Local heating of the target region to the temperature slightly higher than the normal human body temperature in order to induce breakage of polymer carriers is also considered as one of the controlled release strategies. The proper adjustment of the properties of comonomers, which allows to optimally tune a lower critical solution temperature (LCST), is crucial for thermosensitive polymers.133 When the temperature of aqueous environment is below the LCST, hydrogen bonds between water molecules and polar groups of the polymer facilitate its solubility.
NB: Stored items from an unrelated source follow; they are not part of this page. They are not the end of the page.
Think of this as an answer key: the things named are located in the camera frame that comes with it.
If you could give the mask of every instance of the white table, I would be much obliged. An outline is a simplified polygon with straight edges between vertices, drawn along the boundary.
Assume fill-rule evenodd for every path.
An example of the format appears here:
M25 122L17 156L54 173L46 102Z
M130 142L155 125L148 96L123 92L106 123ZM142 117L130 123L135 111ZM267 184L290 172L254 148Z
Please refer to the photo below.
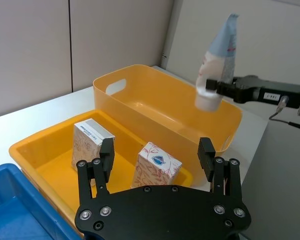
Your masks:
M14 143L40 131L94 109L93 87L70 93L31 107L0 116L0 165L13 163L9 147ZM242 120L229 149L223 154L225 159L240 161L241 181L245 178L255 155L267 121L242 110ZM208 190L209 184L200 186Z

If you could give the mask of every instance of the yellow tray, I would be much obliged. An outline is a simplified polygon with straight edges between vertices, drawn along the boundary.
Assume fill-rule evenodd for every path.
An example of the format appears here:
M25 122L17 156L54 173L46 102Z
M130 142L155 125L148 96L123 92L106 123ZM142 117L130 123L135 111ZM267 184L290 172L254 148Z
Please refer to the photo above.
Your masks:
M230 145L241 110L222 101L216 112L195 107L196 89L145 65L132 65L94 80L95 108L182 162L194 184L202 184L197 157L200 137L209 137L220 156Z
M78 175L71 167L74 124L89 118L115 135L115 159L107 189L110 193L130 189L138 153L146 142L101 111L93 110L70 118L9 149L24 174L73 227L79 207ZM192 181L191 174L181 168L174 183L189 187Z

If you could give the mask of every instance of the basket handle hole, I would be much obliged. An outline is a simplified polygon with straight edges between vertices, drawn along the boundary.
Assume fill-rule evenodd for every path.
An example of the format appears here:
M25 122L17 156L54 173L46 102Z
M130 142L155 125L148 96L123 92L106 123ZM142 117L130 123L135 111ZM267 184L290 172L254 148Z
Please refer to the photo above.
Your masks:
M122 91L123 89L125 89L126 85L127 85L127 80L125 78L116 81L114 83L111 83L109 86L106 87L105 94L110 96L116 94Z

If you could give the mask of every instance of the wire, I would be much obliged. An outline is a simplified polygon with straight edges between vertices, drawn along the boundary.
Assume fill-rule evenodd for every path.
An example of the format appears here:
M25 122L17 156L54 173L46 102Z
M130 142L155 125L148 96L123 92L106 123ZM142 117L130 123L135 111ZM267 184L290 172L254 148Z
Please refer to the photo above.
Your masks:
M285 106L287 105L287 102L288 102L288 100L280 101L275 113L272 114L269 117L269 120L284 123L284 124L288 124L292 127L300 129L300 124L298 124L298 123L295 123L295 122L292 122L292 121L285 121L285 120L282 120L282 119L274 119L274 117L277 116L285 108Z
M285 123L285 124L289 124L288 121L285 121L285 120L281 120L281 119L273 119L275 116L277 116L279 114L279 112L276 112L275 114L272 114L270 117L269 117L269 120L271 121L276 121L276 122L281 122L281 123Z

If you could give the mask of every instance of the floral pattern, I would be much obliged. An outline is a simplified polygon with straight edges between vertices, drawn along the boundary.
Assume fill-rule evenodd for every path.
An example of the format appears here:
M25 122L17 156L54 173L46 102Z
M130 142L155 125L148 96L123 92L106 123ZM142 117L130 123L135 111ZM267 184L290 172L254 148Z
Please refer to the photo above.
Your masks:
M162 156L164 164L156 164L152 159L155 156ZM182 163L180 161L152 142L148 142L138 154L131 187L169 185L175 179L181 166Z
M76 164L80 160L91 162L93 159L99 158L100 148L100 144L96 144L80 128L74 125L71 165L75 170L77 170ZM90 184L91 186L94 186L96 185L96 181L92 179Z
When the temperature is above LCST, the network of hydrogen bonds breaks up and phase separation is observed.134 The collapse of polymer chains followed by their aggregation cause the degradation of the entire vehicle. For polymeric drug carriers designed for medical applications, the LCST in which the material exhibits reversible thermo-responsive phase transition should be in a range of 37–42°C.133, 135 Copolymers based on poly(N-isopropylacrylamide) are frequently used for preparation of thermo-triggered vehicles.21 Thermally sensitive micelles containing doxorubicin were produced using poly(N-isopropylacrylamide-co-N, N-dimethylacrylamide)-b-PLGA (P(NIPAAm-co-DMAAm)-b-PLGA) copolymer with various lengths of PLGA block.136 The anticancer activity of methotrexate-loaded poly(N-isopropylacrylamide-co-acrylamide)-b-poly(n-butyl methacrylate) (P(NIPAAm-co-AAm)-b-PBMA) micelles was significantly improved by local hyperthermia.133 A similar situation was observed for docetaxel loaded poly(N-isopropylacrylamide-co-acrylamide)-b-PDLLA (Poly(IPAAm-co-AAm)-b-PDLLA) micelles.135 Overall, well-designed thermoresponsive carriers should protect the whole organism against the toxic effect of the drug at physiological temperature and be able to release the payload on demand in the heated region.
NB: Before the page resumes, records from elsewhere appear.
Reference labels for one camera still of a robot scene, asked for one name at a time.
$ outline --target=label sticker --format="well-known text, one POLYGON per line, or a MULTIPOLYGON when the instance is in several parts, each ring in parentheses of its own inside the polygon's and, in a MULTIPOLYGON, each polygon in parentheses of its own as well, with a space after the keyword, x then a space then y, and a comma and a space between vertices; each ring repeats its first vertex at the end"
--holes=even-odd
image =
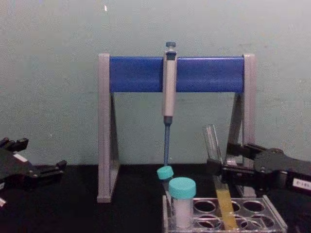
POLYGON ((19 159, 22 162, 27 162, 28 160, 26 158, 24 158, 23 156, 19 155, 19 154, 14 154, 14 157, 19 159))
POLYGON ((298 188, 311 190, 311 182, 303 181, 303 180, 296 179, 296 178, 294 178, 293 186, 298 187, 298 188))

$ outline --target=teal vial cap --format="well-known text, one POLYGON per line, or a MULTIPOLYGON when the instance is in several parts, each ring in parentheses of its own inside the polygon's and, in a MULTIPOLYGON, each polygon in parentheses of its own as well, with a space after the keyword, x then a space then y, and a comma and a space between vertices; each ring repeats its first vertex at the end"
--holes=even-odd
POLYGON ((159 168, 156 172, 160 180, 166 180, 174 175, 174 172, 171 166, 163 166, 159 168))
POLYGON ((195 181, 186 177, 171 179, 169 182, 169 193, 175 199, 193 198, 196 194, 195 181))

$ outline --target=black table surface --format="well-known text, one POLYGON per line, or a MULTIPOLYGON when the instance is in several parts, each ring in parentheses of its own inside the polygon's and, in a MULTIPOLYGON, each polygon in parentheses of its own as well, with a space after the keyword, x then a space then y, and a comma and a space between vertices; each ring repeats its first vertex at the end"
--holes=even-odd
MULTIPOLYGON (((32 192, 7 190, 0 209, 0 233, 127 233, 162 231, 162 195, 156 170, 160 165, 121 166, 111 203, 98 204, 97 166, 68 166, 58 184, 32 192)), ((216 197, 205 165, 172 165, 175 176, 197 183, 197 197, 216 197)), ((230 187, 231 196, 239 195, 230 187)), ((311 198, 286 191, 271 191, 268 197, 295 232, 296 216, 310 212, 311 198)))

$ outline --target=yellow liquid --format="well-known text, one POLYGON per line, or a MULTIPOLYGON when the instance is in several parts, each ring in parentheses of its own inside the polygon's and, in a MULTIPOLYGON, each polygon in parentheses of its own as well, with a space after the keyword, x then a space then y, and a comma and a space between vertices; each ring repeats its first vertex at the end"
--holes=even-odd
POLYGON ((229 189, 216 188, 216 194, 220 206, 220 211, 223 217, 225 230, 237 229, 238 225, 233 216, 233 207, 231 203, 231 196, 229 193, 229 189))

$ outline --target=teal painted wall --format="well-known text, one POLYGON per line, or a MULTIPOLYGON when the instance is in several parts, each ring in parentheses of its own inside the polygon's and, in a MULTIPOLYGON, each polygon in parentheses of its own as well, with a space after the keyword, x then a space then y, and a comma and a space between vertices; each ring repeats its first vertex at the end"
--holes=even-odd
MULTIPOLYGON (((258 59, 257 143, 310 160, 311 2, 5 0, 0 8, 0 136, 28 137, 35 164, 96 164, 97 54, 258 59)), ((161 163, 161 94, 117 94, 123 164, 161 163)), ((202 126, 222 152, 233 95, 178 94, 171 162, 205 161, 202 126)))
It is well known that an alternating magnetic field acting on magnetic nanoparticles can induce hyperthermia.137 Therefore, such nanoparticles are sometimes incorporated into capsules or micelles made of thermosensitive polymers. Thus, due to the magnetic hyperthermia, drug release can be remotely triggered. The enhanced hyperthermic release of doxorubicin was observed for poly(ethylene glycol)-poly(lactide) (PEG-PLA) micelles conjugated with iron oxide nanoparticles coated with citric acid.138

In case of capsules with a liquid core, the radio-frequency magnetic heating of suspended nanoparticles can cause the local rise in liquid temperature. The temperature gradient between the inside and the outside of the shell promotes the increased diffusion of the drug.25 Electromagnetic field easily penetrates human body, so it can be successfully used for deep tissue targeting. The latest trend is the fabrication of nanotransporters, which exhibit multiple magnetic-responsive behaviors under the influence of various electromagnetic frequencies, e.g., magnetophoresis in the range of 30–500 Hz and magneto-thermal effect in the range of 100–500 kHz.26 The former of the mentioned physicochemical effects facilitates the mobility of the carrier through cellular barriers and the latter aids in burst release of a drug in the target. Such frequency-programmed operations were successfully performed for doxorubicin-loaded nanovehicles comprising ferrimagnetic iron oxide ring coated with a thermoresponsive polyethylenimine terminated with isobutyramide groups.26

The inclusion of nanoparticles into polymeric carriers may also facilitate the ultrasound-triggered release of the drug. The study of microcapsules with polyelectrolyte: cationic poly(allylamine hydrochloride) and anionic poly(sodium styrene sulfonate) multilayer shells showed that the incorporation of iron oxide nanoparticles into these shells considerably enhanced their sensitivity to ultrasound.18 The addition of gold nanoparticles into the shells of polypyrrole capsules increased their sensitivity to ultrasound.139 Capsules with the coating made of polymer particles can be inherently sensitive to ultrasound. The cargo from submillimeter- and millimeter-sized capsules with homogeneous, Janus and patchy shells was released in specific direction in fully controllable manner, under the influence of MHz-frequency acoustic waves.106, 109 Other physical mechanisms were responsible for the ultrasound-induced doxorubicin liberation from polyelectrolyte microcapsules made of poly(allylamine hydrochloride)/polystyrene sulfonate,140 microspheres composed of multilayers of tannic acid and poly(N-vinylpyrrolidone),141 or PLGA-based nanodroplets.142 In general, ultrasonic waves show great potential as triggering factor, because they are harmless, easy to focus, and widely used thanks to the availability of commercial medical devices.143

When discussing the physical factors that are capable of releasing active substances from polymer capsules, it is also worth mentioning ultraviolet (UV) radiation. Among the advantages of using UV light as a trigger, one can highlight the possibility of precise temporal and spatial control of this stimulus.144 Micelles can be molded from amphiphilic block copolymers with photodegradable linker, acting as a junction between hydrophilic and hydrophobic chains.144, 145 Polyurea microcapsules with liquid cores,146 unimolecular micelles containing PMMA and poly(poly(ethylene glycol) methyl ether methacrylate)147 and nanomicelles composed of PEG connected with doxorubicin via UV-sensitive amide linkage148 are just a few examples of photocleavable polymeric structures.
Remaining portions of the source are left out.